▸ Your goal
From the records below, print exactly the lines starting at the one containing "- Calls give" and ending at the one containing "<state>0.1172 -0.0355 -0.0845", ends included, and nothing else.
::: Material shown
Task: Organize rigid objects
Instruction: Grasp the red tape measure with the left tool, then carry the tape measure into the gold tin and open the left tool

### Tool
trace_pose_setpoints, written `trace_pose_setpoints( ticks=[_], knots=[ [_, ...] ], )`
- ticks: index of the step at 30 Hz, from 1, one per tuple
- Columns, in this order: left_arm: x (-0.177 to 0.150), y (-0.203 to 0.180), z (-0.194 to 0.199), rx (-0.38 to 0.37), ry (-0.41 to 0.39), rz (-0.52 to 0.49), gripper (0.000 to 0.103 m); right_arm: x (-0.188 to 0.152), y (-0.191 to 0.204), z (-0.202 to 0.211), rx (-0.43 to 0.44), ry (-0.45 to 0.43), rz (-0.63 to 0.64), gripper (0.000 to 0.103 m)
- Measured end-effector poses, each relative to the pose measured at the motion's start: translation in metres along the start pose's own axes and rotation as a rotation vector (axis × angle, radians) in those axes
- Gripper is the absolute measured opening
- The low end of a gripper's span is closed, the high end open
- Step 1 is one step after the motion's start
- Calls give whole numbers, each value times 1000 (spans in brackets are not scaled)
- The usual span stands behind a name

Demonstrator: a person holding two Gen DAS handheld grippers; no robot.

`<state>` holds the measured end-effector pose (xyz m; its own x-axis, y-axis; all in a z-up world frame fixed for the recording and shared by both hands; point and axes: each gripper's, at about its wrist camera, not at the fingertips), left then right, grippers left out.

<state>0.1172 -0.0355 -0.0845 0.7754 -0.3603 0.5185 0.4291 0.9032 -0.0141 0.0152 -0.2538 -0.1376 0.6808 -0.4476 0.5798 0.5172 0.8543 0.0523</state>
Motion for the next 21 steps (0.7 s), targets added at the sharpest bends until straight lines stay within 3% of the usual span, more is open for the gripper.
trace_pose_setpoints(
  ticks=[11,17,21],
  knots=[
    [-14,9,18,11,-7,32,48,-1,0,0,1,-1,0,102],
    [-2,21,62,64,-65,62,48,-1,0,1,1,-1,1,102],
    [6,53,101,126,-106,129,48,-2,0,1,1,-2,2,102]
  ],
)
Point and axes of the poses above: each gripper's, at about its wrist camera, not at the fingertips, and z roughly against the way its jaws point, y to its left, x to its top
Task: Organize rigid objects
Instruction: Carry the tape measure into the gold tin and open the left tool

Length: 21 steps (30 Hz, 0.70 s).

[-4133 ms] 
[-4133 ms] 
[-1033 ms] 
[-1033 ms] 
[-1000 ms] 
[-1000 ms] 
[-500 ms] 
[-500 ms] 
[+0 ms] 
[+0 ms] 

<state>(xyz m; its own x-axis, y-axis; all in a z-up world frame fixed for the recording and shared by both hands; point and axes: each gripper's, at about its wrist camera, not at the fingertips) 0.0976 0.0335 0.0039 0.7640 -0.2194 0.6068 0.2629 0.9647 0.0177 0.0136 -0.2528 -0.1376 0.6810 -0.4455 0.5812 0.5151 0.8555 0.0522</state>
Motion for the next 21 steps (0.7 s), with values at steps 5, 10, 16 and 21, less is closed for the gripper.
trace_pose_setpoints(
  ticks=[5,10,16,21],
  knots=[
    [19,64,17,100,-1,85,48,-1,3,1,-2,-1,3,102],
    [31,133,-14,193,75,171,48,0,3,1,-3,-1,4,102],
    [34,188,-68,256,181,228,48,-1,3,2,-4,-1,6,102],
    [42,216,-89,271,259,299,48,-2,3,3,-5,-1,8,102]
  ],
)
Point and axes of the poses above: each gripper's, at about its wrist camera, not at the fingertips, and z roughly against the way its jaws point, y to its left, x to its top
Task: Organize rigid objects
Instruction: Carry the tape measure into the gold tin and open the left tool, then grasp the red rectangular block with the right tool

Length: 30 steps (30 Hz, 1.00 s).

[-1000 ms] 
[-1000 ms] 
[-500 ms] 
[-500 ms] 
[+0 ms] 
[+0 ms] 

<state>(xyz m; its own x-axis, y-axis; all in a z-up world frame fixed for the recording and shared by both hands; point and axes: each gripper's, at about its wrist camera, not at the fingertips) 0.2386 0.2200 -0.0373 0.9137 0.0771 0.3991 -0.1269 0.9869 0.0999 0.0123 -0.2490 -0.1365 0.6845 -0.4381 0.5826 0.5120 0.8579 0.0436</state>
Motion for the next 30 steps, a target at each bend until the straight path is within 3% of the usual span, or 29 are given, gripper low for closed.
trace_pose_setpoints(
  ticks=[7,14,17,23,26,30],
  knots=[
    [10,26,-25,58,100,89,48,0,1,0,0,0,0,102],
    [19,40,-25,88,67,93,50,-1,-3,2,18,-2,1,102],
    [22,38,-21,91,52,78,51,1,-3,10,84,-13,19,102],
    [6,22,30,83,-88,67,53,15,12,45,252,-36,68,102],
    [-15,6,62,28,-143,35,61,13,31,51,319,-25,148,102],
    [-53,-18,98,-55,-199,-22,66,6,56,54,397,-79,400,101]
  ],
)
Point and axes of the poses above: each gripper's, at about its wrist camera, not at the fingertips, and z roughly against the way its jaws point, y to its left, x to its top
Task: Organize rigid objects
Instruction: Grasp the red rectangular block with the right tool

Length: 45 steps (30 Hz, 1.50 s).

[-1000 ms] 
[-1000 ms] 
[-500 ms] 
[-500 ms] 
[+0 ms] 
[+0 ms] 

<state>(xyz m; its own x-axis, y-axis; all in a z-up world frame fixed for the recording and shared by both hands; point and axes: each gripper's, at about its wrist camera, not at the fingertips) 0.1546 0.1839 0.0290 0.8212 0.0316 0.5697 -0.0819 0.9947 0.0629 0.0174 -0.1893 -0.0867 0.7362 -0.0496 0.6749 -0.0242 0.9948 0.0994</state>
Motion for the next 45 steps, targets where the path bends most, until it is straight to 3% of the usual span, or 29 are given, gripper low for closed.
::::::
▸ Output
- Calls give whole numbers, each value times 1000 (spans in brackets are not scaled)
- The usual span stands behind a name

Demonstrator: a person holding two Gen DAS handheld grippers; no robot.

`<state>` holds the measured end-effector pose (xyz m; its own x-axis, y-axis; all in a z-up world frame fixed for the recording and shared by both hands; point and axes: each gripper's, at about its wrist camera, not at the fingertips), left then right, grippers left out.

<state>0.1172 -0.0355 -0.0845 0.7754 -0.3603 0.5185 0.4291 0.9032 -0.0141 0.0152 -0.2538 -0.1376 0.6808 -0.4476 0.5798 0.5172 0.8543 0.0523</state>

No additional output is needed.